New Jersey School Board Allows Transgender People to Use Bathroom According to Their Gender Identity

Gender neutral bathrooms

The Pascack Valley Regional School District in New Jersey approved a policy allowing transgender students to use restrooms and locker rooms based on their gender identity irrespective of the sex mentioned on their birth certificates.

The district board passed the measure by a wide margin of 6-1, which they say will protect transgender students from discrimination.

"If you want to be called by your newly identified gender name, then we're going to allow you the opportunity. If you want to be called by a different pronoun, you're going to be given the opportunity to do so," said P. Erik Gundersen, School Superintendent. "I would say that the use of the restroom and of the locker room is probably the final chapter of the student's transformation, at least in high school."

Joseph Blundo was the sole member of the board who did not vote in favour of the policy. He told NJ.com that he was not opposing the policy for religious or political reasons, but he said that many people told him they were not happy with the policy even though they did not speak at the meeting.

"The burden is now shifting on them to be in an uncomfortable situation," he said.

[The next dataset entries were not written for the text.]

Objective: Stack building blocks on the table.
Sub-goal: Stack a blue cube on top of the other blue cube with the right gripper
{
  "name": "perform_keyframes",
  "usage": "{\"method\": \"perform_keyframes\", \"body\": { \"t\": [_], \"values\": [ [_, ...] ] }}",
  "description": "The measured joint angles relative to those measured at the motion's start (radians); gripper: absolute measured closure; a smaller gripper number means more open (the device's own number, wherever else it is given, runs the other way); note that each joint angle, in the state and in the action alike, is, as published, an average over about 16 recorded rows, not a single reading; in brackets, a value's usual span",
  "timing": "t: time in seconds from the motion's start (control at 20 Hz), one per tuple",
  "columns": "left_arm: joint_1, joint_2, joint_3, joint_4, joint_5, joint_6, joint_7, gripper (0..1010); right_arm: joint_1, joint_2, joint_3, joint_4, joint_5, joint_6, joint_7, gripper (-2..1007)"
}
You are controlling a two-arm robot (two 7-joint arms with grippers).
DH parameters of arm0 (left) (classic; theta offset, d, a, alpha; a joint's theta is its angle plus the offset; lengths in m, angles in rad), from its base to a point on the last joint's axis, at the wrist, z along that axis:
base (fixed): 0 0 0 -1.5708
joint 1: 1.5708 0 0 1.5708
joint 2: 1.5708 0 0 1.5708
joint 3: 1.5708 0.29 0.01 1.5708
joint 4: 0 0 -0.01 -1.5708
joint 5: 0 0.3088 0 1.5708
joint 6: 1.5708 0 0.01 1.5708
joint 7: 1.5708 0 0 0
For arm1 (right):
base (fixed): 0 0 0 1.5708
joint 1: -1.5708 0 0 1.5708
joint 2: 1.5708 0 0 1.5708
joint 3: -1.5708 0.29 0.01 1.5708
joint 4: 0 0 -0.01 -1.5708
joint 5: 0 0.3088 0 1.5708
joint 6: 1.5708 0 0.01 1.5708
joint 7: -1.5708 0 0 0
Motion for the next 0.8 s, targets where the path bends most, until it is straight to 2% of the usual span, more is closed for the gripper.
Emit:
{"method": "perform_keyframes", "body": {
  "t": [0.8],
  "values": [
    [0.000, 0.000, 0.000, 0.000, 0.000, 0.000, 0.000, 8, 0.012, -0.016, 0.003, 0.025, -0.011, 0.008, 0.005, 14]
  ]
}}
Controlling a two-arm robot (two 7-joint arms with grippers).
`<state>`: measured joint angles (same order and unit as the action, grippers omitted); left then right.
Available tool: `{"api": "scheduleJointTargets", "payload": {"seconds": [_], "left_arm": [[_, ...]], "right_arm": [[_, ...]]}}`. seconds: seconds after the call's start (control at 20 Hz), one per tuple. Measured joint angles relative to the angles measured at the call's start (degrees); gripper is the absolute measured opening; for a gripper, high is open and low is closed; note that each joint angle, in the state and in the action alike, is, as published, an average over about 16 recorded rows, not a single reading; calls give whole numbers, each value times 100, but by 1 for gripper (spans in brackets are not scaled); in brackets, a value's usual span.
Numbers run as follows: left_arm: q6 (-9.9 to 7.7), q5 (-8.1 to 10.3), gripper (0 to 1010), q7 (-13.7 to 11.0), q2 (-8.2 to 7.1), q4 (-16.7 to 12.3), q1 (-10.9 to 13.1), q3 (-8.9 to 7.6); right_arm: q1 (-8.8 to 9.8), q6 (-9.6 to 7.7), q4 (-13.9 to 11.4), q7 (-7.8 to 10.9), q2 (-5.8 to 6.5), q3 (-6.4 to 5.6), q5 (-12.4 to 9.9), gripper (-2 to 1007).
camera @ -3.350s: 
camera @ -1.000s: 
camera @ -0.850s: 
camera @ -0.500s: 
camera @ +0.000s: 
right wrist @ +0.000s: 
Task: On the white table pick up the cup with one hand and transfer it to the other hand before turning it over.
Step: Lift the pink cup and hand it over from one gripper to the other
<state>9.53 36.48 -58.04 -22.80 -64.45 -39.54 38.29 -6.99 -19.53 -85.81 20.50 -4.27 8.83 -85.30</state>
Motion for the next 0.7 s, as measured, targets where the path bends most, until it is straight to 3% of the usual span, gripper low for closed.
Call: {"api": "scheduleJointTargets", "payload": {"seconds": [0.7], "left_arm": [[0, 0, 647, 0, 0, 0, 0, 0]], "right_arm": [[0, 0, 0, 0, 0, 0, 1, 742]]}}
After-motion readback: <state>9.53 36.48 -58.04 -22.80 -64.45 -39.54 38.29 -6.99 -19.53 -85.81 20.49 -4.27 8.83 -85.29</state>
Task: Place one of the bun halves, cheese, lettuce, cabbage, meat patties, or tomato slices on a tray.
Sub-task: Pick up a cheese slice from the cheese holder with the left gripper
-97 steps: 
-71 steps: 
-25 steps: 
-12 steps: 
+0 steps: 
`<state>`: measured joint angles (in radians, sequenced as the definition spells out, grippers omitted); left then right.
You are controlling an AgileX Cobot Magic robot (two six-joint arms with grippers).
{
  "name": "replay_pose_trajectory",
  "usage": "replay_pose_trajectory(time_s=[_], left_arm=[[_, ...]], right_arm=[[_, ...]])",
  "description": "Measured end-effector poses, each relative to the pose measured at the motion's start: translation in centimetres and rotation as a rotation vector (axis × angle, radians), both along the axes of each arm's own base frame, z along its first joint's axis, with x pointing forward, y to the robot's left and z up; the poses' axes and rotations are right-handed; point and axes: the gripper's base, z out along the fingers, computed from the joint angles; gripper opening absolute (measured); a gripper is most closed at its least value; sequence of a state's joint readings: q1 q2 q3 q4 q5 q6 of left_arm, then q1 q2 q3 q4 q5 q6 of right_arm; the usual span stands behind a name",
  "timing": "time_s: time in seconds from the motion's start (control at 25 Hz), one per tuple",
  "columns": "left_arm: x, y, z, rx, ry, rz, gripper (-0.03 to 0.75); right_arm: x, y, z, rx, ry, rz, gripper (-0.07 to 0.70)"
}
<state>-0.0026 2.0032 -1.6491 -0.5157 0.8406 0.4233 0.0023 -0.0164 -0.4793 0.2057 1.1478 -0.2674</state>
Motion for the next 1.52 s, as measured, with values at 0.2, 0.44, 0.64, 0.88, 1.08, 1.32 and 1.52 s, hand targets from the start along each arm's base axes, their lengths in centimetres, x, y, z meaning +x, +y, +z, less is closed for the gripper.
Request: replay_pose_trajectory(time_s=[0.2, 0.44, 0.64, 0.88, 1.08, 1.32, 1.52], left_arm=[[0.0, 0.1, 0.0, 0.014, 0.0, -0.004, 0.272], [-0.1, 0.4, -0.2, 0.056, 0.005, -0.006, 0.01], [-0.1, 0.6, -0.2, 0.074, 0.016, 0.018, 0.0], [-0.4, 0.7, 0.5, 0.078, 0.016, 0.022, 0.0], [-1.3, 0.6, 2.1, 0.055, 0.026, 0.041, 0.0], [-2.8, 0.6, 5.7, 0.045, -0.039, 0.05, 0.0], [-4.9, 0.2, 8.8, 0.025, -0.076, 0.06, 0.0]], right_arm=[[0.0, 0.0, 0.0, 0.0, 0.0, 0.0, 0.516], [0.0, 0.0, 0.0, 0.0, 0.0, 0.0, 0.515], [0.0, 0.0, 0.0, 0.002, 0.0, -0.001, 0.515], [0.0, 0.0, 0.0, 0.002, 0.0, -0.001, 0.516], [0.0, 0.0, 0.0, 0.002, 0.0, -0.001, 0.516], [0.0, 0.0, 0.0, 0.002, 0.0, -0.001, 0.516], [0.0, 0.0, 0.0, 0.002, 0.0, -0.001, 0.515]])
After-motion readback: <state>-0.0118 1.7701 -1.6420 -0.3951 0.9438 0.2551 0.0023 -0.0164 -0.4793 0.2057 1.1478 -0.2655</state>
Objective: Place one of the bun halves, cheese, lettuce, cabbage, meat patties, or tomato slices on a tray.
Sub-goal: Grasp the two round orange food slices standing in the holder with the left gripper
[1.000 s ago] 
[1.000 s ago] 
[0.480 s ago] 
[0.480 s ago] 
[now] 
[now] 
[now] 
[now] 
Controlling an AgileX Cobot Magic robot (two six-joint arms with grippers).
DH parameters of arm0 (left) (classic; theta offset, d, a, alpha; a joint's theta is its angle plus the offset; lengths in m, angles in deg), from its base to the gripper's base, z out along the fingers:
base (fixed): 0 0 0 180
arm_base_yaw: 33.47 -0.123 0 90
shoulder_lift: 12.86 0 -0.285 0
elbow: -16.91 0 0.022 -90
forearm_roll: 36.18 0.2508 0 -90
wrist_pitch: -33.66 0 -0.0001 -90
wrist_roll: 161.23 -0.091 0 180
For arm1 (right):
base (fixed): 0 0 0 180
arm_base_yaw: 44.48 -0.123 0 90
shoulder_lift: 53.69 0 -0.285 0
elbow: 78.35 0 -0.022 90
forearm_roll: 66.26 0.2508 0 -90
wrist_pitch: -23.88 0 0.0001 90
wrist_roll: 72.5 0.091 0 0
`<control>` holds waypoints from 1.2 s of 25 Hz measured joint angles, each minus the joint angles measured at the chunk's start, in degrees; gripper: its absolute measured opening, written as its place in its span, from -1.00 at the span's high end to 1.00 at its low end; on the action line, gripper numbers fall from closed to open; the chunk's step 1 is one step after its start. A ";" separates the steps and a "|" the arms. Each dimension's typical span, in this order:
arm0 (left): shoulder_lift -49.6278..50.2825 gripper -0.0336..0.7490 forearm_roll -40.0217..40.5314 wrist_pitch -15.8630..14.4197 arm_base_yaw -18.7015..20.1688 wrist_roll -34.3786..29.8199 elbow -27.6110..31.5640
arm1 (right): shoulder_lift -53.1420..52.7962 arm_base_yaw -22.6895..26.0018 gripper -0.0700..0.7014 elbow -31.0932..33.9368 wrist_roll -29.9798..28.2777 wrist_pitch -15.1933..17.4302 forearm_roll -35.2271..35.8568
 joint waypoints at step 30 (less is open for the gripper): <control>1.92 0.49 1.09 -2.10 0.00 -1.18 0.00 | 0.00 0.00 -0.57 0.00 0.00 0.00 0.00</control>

Blundo did not specify the reasons people were not happy with the new policy.

A three-hour debate preceded the voting, where many expressed their views about what the new rules would mean for them.

"Now I feel it's more openly accepted," Kax Petkovic, a transgender freshman at Pascack Valley High School told NJ.com.

This was the second time the proposal was brought forth for voting, after it failed in February when parents blocked the policy citing concerns.

After the voting, still many parents feared privacy invasion of non-transgender students.

"How many of you have allowed your sons and daughters to change with members of the opposite sex? Why does it make sense now?" Bernadette Orso, one of the parents said.

"While bathrooms generally have stalls which provide everyone with a level of privacy, locker rooms do not," Assemblywoman Holly Schepisi said in a Facebook post. "If a 14-year-old child is uncomfortable getting undressed next to another child who is still biologically a member of the opposite sex, what option does the non-transgender child have? If they tell the school they feel uncomfortable, will an accommodation be made for this child or in a worst case scenario could this child be written up for discriminating against a fellow student and/or bullying?"

The school board said that the changing areas already ensure individual privacy, and each student will have to prove that they are serious about gender change.

"The student has to be able to show consistent evidence, and the administration has to truly understand that this is part of the student's core identity," Gundersen said.

He added that students who are not comfortable with sharing changing rooms in front of pupils of other sex will be provided with alternative arrangements.

One school board member suggested that the issue was far from being resolved, saying that he expects lawsuits against the school district.